I would be one of the first people to put my hand up and admit that I often over-react over the simplest things. That maybe I take some things to heart far too easily, and check others in at the door without giving them equal opportunity to unfurl into what they are meant to be and/or mean. I guess that that's a rather large downfall of mine - the fact that I'm so quick to jump to the defensive, and not weigh up everything until after the initial fall-out.

Like how I constantly find myself bickering with my friends because they get sick of how I am always so quick to paint them as the bad guys, when the truth of the matter is that I would be hard pressed to find others who cared about me more without audibly asking for anything in return.

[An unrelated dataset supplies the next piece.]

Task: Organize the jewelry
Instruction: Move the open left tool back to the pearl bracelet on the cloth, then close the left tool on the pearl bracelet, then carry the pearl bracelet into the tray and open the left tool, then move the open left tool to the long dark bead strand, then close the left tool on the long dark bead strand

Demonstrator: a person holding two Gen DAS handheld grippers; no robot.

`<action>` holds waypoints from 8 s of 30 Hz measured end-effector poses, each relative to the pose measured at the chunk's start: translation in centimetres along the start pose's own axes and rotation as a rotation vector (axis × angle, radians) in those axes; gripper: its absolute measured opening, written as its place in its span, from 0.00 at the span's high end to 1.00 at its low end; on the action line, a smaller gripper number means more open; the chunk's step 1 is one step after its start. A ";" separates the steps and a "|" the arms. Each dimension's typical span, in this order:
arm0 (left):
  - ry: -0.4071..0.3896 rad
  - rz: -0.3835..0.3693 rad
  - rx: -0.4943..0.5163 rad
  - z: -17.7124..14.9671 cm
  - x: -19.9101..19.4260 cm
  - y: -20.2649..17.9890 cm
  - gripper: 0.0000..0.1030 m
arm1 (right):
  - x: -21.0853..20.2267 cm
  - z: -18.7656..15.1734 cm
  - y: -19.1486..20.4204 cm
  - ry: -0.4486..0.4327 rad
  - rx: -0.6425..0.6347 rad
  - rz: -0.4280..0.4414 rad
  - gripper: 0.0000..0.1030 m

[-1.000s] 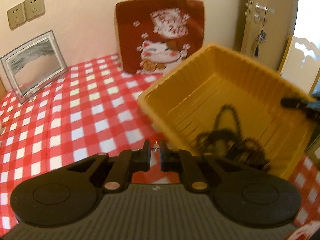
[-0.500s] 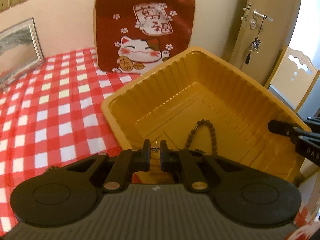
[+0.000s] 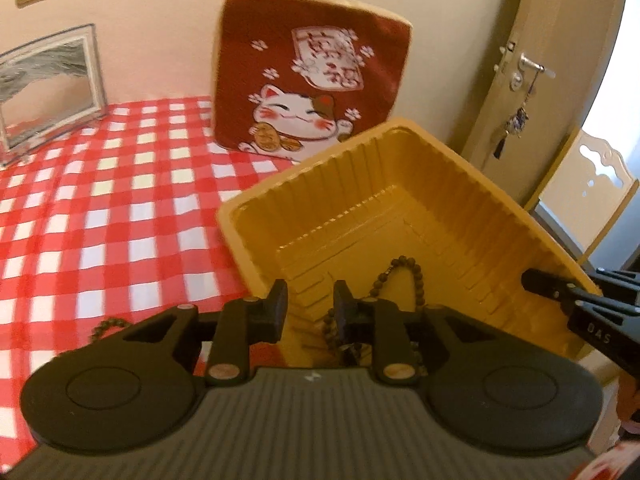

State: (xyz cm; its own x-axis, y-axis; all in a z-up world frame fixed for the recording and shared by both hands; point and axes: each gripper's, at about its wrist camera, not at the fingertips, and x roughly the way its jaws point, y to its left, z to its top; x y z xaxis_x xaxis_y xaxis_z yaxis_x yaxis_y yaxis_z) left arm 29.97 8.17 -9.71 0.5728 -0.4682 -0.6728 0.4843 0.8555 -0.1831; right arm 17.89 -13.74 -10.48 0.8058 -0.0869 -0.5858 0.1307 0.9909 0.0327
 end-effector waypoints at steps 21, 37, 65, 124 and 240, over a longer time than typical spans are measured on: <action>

But yeah, I admit that we often butt heads because of my incredible selfishness. I've been through some rough times - but who hasn't? however, in my refusal to share my thoughts and feelings with them, I guess they view it as me not caring enough about them to include them in what makes me me. And every time they tried to be there for me, I would just push harder and harder, until eventually they gave up trying to break through to me. Of course as soon as they stop trying, I eagerly take the chance to accuse them of not caring about me at all. After enough fights about the same things .. I guess everybody concludes that I'm just not worth lending the effort to anymore.

That's their call.

After many months of self-analysing, I can see this now. But it's apparent that although I saw, and see, the wrong in myself - it doesn't mean that I can act in any better a manner. People are supposed to learn from their mistakes, and yet when it comes to certain situations, I keep finding myself making the same ones.

It's difficult to change your spots when you've lived with them for so long, though.